### Task brief
Reproduce the listing below exactly, from its first line down to and including the line with "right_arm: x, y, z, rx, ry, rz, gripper".

==== Given data

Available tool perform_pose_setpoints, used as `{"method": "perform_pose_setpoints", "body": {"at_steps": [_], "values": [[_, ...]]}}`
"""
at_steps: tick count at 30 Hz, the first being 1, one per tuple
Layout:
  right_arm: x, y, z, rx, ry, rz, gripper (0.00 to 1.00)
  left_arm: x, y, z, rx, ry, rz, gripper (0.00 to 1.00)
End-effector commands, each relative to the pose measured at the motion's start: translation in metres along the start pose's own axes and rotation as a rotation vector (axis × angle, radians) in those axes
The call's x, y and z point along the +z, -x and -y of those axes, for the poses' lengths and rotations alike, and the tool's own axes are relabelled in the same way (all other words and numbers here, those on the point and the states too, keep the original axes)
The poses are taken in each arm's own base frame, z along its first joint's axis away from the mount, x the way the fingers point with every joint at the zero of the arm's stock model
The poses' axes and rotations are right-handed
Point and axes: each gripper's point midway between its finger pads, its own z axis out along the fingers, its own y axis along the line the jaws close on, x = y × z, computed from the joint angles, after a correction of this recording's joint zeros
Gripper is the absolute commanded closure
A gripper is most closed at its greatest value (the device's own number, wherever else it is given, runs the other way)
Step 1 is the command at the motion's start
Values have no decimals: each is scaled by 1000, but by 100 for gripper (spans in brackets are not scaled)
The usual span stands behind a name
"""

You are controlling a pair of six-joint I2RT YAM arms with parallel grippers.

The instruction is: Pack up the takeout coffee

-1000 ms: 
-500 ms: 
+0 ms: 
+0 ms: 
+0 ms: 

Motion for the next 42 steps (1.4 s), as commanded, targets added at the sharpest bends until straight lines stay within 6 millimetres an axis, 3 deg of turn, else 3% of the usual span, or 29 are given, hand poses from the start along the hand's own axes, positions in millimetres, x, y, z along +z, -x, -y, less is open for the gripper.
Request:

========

### Reply to the task
Available tool perform_pose_setpoints, used as `{"method": "perform_pose_setpoints", "body": {"at_steps": [_], "values": [[_, ...]]}}`
"""
at_steps: tick count at 30 Hz, the first being 1, one per tuple
Layout:
  right_arm: x, y, z, rx, ry, rz, gripper (0.00 to 1.00)

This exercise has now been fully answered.